Rapper 21 Savage turned himself in to authorities on Thursday and spent minutes in jail after warrants were issued for his arrest on drug and weapon charges in Dekalb County.
The Grammy-award-winning rapper was briefly detained in the Atlanta-based jail — getting released after only 12 minutes, according to Atlanta Journal-Constitution.
Atlanta attorney Charles Kuck said that the arrest is related to ongoing immigration litigation against the rapper, whose real name is Shéyaa Bin Abraham-Joseph.
In a widely publicized battle, Savage was arrested by Immigration and Customs Enforcement (ICE) officers in February 2019. Officials said 21 Savage is a U.K. citizen who overstayed his visa in America.
ICE officials also claimed that the “No Heart” rapper was convicted of felony drug charges in 2014, leading to the warrant and case for him to be deported. His attorney denied those claims and Savage was released on a $100,000 bond.
“These manufactured charges are yet another example of how our justice system, from ICE down to the local level, unjustly targets young Black men who seek to exercise their rights,” Kuck said in a statement to the Atlanta Journal-Constitution about 21 Savage’s current charges. “There is no legitimate basis for these charges nor for ICE’s continued antics, and we will fight until Mr. Joseph is justly vindicated.”
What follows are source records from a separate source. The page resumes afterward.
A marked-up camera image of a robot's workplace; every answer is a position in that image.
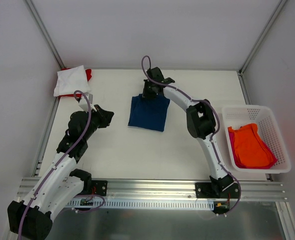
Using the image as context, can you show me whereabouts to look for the blue printed t shirt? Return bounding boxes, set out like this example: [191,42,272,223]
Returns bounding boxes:
[128,94,170,132]

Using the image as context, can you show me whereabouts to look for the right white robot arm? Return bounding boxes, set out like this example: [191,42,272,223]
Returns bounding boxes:
[143,67,238,198]

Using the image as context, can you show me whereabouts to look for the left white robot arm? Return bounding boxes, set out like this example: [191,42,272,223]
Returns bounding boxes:
[7,105,114,240]

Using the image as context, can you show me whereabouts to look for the folded red t shirt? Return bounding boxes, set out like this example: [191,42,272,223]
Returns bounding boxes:
[56,67,93,99]

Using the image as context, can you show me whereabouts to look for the folded white t shirt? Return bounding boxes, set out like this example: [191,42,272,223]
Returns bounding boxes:
[52,65,91,98]

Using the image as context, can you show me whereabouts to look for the white plastic basket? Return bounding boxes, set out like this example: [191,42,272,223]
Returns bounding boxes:
[221,104,292,174]

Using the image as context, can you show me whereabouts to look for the orange t shirt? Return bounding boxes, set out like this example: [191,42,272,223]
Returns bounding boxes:
[227,122,276,168]

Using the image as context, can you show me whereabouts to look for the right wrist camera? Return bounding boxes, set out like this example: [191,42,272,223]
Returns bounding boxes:
[161,77,175,85]

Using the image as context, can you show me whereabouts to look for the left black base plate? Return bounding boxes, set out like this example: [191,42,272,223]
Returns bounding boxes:
[89,179,108,197]

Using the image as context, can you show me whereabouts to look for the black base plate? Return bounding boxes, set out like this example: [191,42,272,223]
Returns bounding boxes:
[194,182,241,199]
[89,179,108,197]

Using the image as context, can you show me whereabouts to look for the aluminium mounting rail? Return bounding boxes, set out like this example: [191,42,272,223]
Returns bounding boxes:
[16,176,287,202]

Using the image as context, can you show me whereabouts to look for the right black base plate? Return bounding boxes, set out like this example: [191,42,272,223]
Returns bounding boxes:
[194,182,241,199]

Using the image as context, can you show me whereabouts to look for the white slotted cable duct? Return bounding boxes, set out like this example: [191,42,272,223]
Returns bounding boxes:
[65,197,214,211]

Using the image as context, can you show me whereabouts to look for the left aluminium frame post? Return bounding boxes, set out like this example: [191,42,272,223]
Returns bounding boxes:
[23,0,66,69]

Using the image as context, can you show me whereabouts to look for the aluminium frame post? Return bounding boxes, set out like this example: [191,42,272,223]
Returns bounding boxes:
[238,0,288,77]
[23,0,66,69]

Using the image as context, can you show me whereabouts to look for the right aluminium frame post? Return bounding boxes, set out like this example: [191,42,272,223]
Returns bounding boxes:
[238,0,288,77]

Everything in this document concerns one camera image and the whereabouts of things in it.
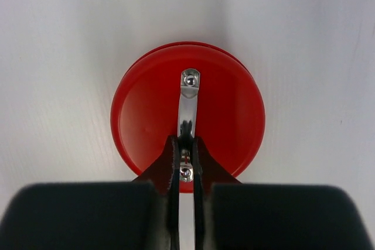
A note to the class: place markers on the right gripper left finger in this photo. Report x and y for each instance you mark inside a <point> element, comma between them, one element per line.
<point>138,214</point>

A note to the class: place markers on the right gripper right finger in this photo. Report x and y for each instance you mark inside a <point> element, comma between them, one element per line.
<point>234,215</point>

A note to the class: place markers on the red round lid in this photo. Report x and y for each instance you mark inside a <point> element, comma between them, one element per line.
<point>230,120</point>

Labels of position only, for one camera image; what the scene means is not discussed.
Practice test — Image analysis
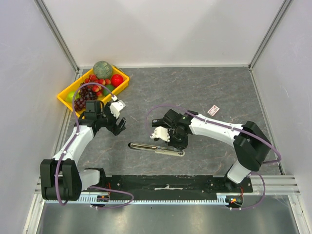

Many were shocked when news broke about Savage’s arrest on Super Bowl Sunday in 2019.
The rapper has become synonymous with the Atlanta upbringing and culture since he first popped up in the hip-hop scene in 2015, but was born in England and moved to Atlanta when he was seven.
ICE agents told the Atlanta Journal-Constitution that the arrest was a part of a “target operation” to get Savage because he was an “unlawfully present United Kingdom national” and because they said he was also convicted on a felony drug charge.
In an interview with Good Morning America, a week later, Savage recalled that the agents pulled their guns on him and threatened him with deportation.
“I’ve been here 20 years. This is all I know,” he said during the interview. He also added that he didn’t know what a visa was or how it would impact him as an adult.
“As a minor, his family overstayed their work visas, and he, like almost two million other children, was left without legal status through no fault of his own,” Kuck said following Savage’s arrest.
ICE eventually dropped the aggravated felony charge against Savage, after Kuck pointed out that the 2014 conviction was vacated and they had no basis for the current charge.
The warrant for his current arrest, on suspicion of felony drug possession and weapons possession, was authorized and signed by a local magistrate court judge on Sept. 7.
Kuck claims that 21 Savage was unaware of the warrant. The basis of the allegations cites that during the 2019 ICE arrest, the rapper threw out a bottle with liquid that tested positive for codeine, and a handgun was found in the car.
“The warrant appears to have been sought at the behest of ICE, as the warrant was issued in the eve of an Immigration Court hearing in Mr. Joseph’s deportation proceeding, and is based upon events that transpired on the evening that ICE arrested Mr. Joseph over 2 and one-half years ago,” the attorney said in a statement.
Savage’s immigration case has been stalled due to court delays attributed to the COVID-19 pandemic.